Where those Highway 71 improvements will take place is uncertain, too.
Missouri transportation officials last week approved the five-year Statewide Transportation Improvement Plan, but the money isn’t there for much, they said.
The plan contains transportation projects planned by state and regional agencies for July 1, 2010, through June 30, 2015.
“The five-year program is largely a program to maintain the existing system,” Scott Bachman said Friday. He is planning manager for the Missouri Department of Transportation’s district office in Joplin.
Just two years ago, the state was calling for spending $1.3 billion per year on its five-year plan, but that has dropped to $500 million per year as state and federal revenues have dried up.
“We’ve known this grim situation was coming,” Kevin Keith, MoDOT’s interim director, said in a statement released with the new list. “It’s as if we’ve fallen off a cliff.”
The future of work on U.S. Highway 71 will depend to some extent on what happens in Arkansas, Bachman said.
Missouri has set aside $66 million for its share of the proposed Bella Vista, Ark., bypass, but is waiting for Arkansas officials to come up with a means to fund their larger part of the bypass. Bachman said that if Arkansas isn’t able to go forward soon, Missouri could release that money for work on Highway 71 north of the Joplin area.
Highway crews have been upgrading three intersections in Barton County and one in Bates County to interstate standards for the proposed Interstate 49 corridor. Work on those four sites should be finished this summer, Bachman said. But 12 other locations along U.S. 71 between Joplin and Kansas City are still awaiting work and funding.
“When you are in maintenance mode, that means that safety suffers and no new jobs are created,” Rudy Farber, of Neosho, chairman of the Missouri Highways and Transportation Commission, said Friday.
“It’s not just jobs that are related to the construction of the highways. Economic development follows transportation.”
Last year, fewer people were killed in highway crashes in Missouri than in any year since 1950, despite the fact that many more miles are driven on the state’s roads, Farber said. He said spending on highways is part of the reason for that. He specifically cited improvements such as the guard cables in highway medians that have prevented crossover accidents.
“That’s why I am so concerned about the safety aspects of these things,” Farber said. “Those are our sons and daughters out there.”
Bachman said some other projects will be undertaken in the area in the next five years, including:
Work on East 32nd Street near the Flying J truck stop, using a service road to relieve congestion and provide easier access for trucks.
Repairing earthen embankments along Missouri Highway 249 east of Joplin.

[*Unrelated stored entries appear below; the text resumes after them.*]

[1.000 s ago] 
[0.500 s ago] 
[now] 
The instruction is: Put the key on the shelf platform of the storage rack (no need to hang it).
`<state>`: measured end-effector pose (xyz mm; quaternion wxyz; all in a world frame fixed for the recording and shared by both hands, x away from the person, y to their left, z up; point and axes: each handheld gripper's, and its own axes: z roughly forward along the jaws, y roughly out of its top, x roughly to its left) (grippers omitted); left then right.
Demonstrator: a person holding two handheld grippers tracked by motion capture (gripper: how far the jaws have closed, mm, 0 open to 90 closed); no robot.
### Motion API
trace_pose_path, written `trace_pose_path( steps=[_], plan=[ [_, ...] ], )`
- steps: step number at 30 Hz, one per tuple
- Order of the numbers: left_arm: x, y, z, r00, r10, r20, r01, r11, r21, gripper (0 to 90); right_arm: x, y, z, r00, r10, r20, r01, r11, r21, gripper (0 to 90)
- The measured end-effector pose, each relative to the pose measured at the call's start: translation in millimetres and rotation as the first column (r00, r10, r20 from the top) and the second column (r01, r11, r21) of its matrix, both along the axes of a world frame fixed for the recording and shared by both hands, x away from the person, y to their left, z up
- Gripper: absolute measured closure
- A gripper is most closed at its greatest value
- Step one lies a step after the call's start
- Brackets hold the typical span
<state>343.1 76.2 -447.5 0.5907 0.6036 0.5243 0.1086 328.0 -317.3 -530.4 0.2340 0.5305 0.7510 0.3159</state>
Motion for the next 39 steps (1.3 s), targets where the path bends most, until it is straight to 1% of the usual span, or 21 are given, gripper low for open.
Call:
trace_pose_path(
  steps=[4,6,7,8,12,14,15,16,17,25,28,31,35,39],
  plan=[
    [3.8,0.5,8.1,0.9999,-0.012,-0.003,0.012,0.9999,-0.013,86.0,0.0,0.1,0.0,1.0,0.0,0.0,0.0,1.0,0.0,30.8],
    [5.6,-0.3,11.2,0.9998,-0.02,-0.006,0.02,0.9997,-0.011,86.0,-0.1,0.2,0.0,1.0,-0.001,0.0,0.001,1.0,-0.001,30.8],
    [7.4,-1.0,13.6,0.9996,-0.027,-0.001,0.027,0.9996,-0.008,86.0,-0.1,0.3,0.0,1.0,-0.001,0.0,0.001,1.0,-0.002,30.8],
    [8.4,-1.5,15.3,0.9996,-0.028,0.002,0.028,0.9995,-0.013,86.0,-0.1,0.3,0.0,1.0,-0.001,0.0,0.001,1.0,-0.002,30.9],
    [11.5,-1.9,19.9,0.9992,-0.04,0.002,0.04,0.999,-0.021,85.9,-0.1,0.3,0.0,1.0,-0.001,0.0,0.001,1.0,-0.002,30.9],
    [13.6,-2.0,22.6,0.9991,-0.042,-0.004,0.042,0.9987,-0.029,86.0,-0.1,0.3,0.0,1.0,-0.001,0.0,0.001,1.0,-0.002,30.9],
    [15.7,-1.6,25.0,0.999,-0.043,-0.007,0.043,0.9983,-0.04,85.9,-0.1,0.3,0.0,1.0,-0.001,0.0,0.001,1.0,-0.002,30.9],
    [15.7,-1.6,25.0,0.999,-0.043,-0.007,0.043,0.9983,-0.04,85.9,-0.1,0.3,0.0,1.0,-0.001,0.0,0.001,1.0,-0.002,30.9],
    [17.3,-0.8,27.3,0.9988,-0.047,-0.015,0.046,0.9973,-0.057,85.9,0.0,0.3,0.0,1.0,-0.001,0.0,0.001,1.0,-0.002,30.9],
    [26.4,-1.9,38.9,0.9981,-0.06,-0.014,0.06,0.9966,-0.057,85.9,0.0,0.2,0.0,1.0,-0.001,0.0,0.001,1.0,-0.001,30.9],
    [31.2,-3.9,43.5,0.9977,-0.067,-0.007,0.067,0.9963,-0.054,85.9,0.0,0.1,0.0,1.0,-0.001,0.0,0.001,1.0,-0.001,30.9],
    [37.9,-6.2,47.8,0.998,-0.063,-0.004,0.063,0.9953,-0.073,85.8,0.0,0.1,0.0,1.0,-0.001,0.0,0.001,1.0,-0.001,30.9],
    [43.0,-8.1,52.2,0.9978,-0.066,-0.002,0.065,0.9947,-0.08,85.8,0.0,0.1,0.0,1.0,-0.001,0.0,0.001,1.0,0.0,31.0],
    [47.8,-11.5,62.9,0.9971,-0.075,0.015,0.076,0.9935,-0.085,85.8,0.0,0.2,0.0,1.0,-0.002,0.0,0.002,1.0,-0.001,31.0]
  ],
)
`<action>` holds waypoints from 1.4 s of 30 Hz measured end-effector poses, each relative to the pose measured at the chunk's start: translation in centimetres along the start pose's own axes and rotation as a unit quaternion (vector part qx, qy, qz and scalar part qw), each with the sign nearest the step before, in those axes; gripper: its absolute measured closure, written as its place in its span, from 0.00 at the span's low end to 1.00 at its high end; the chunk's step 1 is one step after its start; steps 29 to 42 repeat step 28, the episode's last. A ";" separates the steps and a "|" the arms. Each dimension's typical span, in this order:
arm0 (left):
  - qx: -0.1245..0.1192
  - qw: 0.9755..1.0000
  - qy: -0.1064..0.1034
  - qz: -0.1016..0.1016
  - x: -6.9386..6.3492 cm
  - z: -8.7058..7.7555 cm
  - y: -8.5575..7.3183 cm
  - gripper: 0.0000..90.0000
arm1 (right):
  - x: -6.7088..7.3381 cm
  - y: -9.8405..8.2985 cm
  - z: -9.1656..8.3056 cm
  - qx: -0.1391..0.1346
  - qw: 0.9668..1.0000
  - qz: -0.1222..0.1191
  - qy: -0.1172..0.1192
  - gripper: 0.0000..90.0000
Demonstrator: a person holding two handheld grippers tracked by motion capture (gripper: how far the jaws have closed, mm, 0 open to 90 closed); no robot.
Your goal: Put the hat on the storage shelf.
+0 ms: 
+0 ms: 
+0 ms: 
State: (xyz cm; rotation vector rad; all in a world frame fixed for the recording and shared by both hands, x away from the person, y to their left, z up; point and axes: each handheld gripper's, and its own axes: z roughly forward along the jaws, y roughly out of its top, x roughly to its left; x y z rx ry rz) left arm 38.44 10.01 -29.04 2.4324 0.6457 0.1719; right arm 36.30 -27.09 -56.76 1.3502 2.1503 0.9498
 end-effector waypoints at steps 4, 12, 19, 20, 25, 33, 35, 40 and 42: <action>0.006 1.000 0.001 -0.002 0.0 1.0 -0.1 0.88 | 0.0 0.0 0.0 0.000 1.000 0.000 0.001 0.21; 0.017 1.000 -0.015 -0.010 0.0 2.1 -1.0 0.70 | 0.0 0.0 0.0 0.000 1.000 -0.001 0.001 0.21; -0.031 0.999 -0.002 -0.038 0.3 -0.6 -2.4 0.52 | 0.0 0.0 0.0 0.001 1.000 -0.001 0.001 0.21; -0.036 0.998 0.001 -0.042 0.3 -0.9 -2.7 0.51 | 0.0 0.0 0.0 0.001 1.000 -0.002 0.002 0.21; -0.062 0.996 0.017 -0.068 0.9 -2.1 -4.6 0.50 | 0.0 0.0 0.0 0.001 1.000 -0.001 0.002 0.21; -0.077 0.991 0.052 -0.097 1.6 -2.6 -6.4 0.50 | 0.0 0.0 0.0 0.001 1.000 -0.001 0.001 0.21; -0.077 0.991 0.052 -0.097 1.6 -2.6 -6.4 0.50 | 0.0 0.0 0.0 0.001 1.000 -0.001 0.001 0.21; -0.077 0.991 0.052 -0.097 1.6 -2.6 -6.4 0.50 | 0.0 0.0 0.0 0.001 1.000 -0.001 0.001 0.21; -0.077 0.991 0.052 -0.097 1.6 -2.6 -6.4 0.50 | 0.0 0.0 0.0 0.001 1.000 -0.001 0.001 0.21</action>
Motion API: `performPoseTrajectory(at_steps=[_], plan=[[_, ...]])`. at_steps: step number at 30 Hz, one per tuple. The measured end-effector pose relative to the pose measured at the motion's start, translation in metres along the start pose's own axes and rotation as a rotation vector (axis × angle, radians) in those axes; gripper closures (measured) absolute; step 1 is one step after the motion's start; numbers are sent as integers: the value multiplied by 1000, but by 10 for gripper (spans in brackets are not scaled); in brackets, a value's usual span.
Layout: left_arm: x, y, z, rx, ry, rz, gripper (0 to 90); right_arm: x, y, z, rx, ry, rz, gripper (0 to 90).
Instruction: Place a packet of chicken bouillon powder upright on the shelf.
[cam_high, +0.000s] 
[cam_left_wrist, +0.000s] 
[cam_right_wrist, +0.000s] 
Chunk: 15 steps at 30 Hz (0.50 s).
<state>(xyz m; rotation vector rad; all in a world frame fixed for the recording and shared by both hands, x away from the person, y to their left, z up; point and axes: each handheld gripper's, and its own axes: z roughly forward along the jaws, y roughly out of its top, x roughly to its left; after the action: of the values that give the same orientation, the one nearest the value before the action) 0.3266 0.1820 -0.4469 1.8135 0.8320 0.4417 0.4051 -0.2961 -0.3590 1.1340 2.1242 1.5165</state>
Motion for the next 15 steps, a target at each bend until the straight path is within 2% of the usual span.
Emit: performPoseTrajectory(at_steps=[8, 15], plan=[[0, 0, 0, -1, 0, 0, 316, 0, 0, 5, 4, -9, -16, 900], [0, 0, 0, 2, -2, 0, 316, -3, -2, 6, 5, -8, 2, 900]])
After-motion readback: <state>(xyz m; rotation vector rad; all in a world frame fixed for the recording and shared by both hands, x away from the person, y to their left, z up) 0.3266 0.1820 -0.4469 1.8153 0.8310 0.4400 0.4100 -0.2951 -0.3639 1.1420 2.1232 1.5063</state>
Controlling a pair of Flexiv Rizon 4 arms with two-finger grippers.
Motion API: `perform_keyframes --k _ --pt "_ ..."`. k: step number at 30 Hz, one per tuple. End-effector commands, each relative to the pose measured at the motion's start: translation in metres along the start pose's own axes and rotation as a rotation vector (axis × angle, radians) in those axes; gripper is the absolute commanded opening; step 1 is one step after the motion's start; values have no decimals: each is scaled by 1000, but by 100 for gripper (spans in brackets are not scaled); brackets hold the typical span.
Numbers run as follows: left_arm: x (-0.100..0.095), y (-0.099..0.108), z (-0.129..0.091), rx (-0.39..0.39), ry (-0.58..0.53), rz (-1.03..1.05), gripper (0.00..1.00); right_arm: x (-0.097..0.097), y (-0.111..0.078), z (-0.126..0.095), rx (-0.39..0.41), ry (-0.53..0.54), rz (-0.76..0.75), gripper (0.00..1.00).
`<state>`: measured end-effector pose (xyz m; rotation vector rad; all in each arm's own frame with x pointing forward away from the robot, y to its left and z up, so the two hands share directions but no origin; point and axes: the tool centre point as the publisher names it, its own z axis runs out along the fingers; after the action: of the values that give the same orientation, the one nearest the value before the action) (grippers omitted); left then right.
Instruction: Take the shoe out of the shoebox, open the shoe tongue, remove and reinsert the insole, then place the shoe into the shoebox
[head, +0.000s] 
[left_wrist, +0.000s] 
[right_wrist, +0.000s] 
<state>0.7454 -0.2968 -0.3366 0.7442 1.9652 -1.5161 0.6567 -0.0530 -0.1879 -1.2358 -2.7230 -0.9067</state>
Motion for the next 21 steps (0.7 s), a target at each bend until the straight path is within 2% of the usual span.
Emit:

Reducing pressure in a short section of Missouri 171 where Missouri 249 merges and traffic is exiting onto Route HH at Carterville.
Scoping
The 2011-2015 “Scoping and Design” list also was issued last week by the Missouri Department of Transportation. It identifies potential future projects that may be in the evaluation stage, called scoping, or may be further along in the preliminary design phase. Projects are not commitments to construct or implement a project.
Among them:
Scoping for a new north-south corridor on the west side of Joplin.
Scoping for roadway improvements from Pineville to the Arkansas state line.